Image Caption Generator using Deep Learning

Overview

This project implements an image captioning model using a CNN-LSTM architecture. The model takes an image as input and generates a descriptive caption using natural language processing techniques. It is trained on a dataset containing images and their corresponding textual descriptions.

Dataset

The model is trained on Flickr8k dataset.
It consists of 8000 images with multiple captions per image.

Data Augmentation

To improve model performance, images were horizontally flipped.

Model Architecture

The model consists of three main components:

Image Feature Extractor (CNN)
- Uses Xception to extract feature from images.
Sequence Processor (LSTM)
- An embedding layer processes input text sequences.
- An LSTM network learns dependencies between words in a sentence.
Decoder (Dense Layer with Softmax)
- Combines image features and text sequences.
- Generates the next word in the caption.

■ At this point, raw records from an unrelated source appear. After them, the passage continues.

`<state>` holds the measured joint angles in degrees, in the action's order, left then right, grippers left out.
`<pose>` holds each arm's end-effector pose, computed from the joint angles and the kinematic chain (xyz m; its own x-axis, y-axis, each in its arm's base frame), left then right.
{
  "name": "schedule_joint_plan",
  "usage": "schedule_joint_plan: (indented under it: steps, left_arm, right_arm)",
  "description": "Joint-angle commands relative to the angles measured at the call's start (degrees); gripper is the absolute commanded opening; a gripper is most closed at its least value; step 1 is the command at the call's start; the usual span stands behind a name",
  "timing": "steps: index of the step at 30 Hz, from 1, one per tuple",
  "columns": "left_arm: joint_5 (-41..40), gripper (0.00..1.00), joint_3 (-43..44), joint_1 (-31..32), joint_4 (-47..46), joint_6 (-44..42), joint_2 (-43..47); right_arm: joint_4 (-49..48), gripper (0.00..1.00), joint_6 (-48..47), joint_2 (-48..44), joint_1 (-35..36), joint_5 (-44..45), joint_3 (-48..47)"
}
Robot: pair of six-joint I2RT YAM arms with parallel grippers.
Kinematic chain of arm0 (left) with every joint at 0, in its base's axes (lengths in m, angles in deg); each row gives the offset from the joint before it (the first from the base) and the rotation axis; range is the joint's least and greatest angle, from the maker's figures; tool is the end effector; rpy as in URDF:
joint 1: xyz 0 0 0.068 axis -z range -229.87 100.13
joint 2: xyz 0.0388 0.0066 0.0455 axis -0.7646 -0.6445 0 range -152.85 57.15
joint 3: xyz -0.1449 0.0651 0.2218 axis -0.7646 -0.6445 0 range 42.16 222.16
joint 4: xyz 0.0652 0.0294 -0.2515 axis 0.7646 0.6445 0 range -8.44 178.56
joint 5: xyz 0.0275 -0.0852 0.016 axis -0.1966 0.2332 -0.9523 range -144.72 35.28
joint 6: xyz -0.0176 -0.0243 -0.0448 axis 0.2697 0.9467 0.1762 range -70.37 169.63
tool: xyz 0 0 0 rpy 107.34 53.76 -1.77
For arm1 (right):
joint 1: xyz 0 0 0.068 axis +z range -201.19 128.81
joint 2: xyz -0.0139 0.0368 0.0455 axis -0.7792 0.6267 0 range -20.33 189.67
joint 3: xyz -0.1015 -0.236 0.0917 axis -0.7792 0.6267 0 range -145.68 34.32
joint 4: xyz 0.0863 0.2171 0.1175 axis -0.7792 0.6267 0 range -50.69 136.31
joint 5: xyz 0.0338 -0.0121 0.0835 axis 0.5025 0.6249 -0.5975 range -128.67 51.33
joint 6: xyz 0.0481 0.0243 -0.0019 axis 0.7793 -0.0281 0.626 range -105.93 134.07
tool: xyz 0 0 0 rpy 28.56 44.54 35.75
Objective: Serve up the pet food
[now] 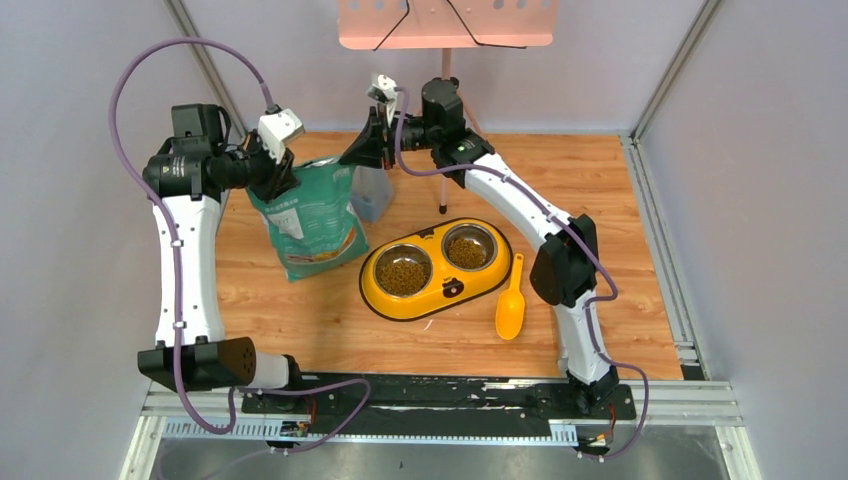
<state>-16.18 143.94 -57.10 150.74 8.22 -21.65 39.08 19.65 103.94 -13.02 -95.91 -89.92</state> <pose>0.2423 0.0083 0.4498 -0.3192 0.4810 -0.8165 0.7207 0.6827 0.1204 0.3800 0.3368 0.3919 -0.0939 -0.0068 -0.9956 -0.9911 -0.0941 0.0942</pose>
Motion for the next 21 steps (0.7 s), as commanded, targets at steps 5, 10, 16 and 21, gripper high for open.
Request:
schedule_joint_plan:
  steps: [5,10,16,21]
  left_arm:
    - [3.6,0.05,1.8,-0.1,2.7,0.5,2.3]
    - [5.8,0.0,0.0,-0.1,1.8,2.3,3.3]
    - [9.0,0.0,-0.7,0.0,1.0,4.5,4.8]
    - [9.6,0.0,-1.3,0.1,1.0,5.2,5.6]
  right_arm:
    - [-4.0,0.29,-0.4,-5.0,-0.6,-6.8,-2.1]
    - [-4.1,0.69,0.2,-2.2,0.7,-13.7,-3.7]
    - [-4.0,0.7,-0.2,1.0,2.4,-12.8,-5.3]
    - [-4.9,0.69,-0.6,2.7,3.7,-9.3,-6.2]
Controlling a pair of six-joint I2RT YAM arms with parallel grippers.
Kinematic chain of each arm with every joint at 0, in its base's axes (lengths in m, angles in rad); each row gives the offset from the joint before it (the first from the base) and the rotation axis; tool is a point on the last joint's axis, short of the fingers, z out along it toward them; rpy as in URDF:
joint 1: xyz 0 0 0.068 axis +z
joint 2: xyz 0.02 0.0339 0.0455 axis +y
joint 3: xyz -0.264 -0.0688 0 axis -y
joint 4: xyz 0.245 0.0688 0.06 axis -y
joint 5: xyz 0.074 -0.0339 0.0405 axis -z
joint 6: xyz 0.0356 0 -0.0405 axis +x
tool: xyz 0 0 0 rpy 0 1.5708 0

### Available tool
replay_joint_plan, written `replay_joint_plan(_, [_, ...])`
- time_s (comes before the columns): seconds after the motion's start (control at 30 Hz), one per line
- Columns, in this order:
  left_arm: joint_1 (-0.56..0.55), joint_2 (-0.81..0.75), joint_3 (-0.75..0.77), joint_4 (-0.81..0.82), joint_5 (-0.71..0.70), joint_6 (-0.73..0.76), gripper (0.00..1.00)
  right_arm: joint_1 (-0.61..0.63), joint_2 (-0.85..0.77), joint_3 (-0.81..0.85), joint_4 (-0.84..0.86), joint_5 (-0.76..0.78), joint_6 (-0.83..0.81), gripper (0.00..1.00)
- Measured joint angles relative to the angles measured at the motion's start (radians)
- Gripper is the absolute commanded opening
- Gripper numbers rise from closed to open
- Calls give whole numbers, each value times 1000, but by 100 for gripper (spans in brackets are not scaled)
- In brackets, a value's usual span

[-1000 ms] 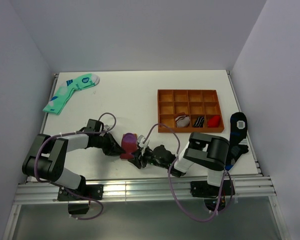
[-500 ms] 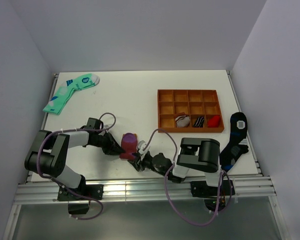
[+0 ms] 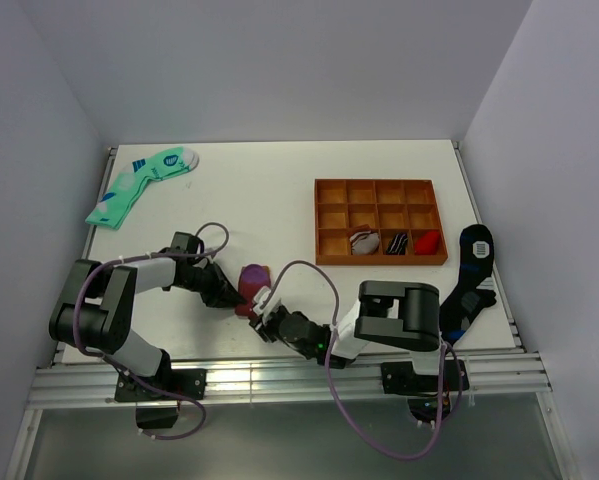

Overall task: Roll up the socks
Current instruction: Roll the sock at the center of the board.

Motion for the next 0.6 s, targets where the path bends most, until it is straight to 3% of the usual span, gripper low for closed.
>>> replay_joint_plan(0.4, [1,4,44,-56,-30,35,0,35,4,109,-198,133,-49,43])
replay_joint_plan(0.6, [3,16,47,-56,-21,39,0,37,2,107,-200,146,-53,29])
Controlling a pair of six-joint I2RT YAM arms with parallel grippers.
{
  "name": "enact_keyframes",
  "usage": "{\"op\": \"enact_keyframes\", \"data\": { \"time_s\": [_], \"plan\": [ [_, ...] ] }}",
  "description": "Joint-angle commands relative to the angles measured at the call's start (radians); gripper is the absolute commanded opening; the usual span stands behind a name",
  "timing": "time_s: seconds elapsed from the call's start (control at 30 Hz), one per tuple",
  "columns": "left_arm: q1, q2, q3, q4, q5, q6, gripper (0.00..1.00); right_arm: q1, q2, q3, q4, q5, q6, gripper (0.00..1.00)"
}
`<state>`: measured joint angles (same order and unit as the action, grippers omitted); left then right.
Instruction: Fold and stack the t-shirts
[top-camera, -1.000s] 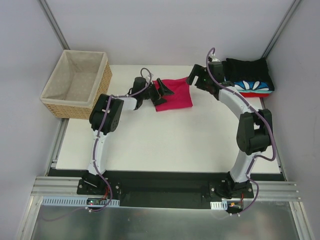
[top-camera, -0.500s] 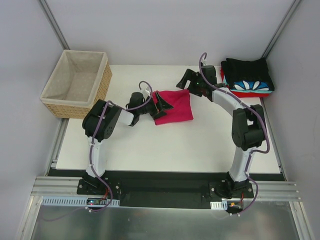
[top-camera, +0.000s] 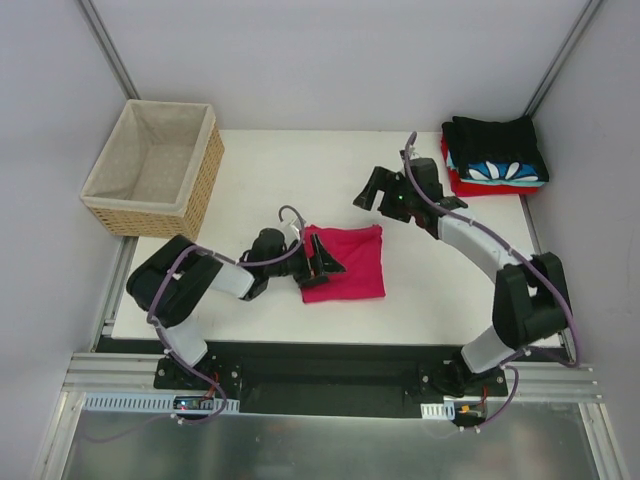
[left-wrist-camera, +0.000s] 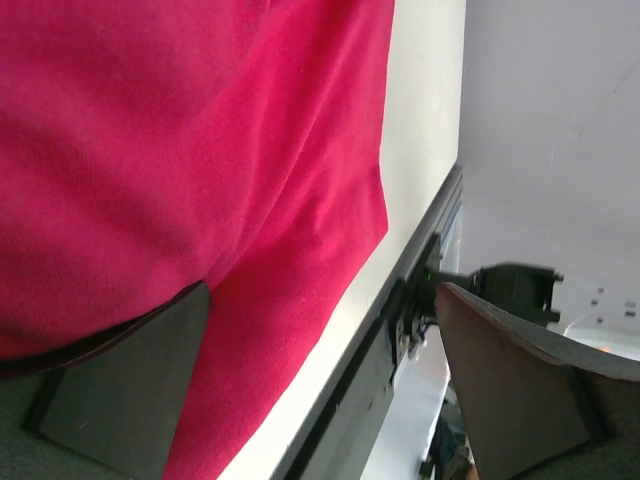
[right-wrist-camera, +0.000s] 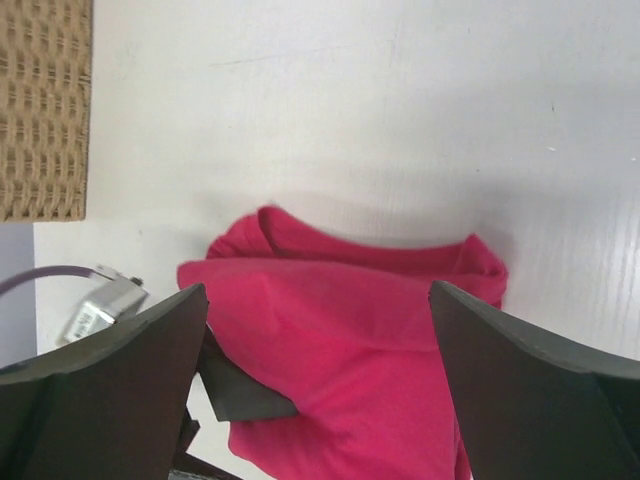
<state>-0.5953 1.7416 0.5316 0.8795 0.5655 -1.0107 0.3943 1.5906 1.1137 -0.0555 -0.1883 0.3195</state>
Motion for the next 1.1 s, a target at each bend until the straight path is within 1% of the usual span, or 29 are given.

To view the model architecture in detail you may use Netron by uploading saved model.

Evaluation Metrics

The model is evaluated using the following metrics:
📌 BLEU-1: 0.6131
📌 BLEU-2: 0.5453
📌 BLEU-3: 0.4483
📌 BLEU-4: 0.3635
📌 ROUGE-L: 0.3314
📌 CIDEr: 0.0497
📌 SPICE: 0.0451

How to Use

1. Clone the Repository

git clone https://github.com/yourusername/image-captioning.git
cd image-captioning

2. Install Dependencies

pip install -r requirements.txt

3. Extract Features

mkdir data
python utils/preprocess.py
python utils/feature_extract.py
python utils/data_loader.py

4. Training

You can also use pretrained weigths.

python train.py

5. Run the Model

To test the model with your own images:

python test.py --image_path path/to/image.jpg

6. Streamlit Web App

Run the Streamlit interface for uploading images and generating captions:

streamlit run Streamlit.py

7. Evaluation of Model

Evaluate the model based on some NLP metrics commonly used for :

python evaluation/test_cap.py
python evaluation/evaluation.py

Results

Example output from the model:

Input Image
Generated Caption	"man in the water"

Future Improvements

🔹 Train on a larger dataset for improved generalization.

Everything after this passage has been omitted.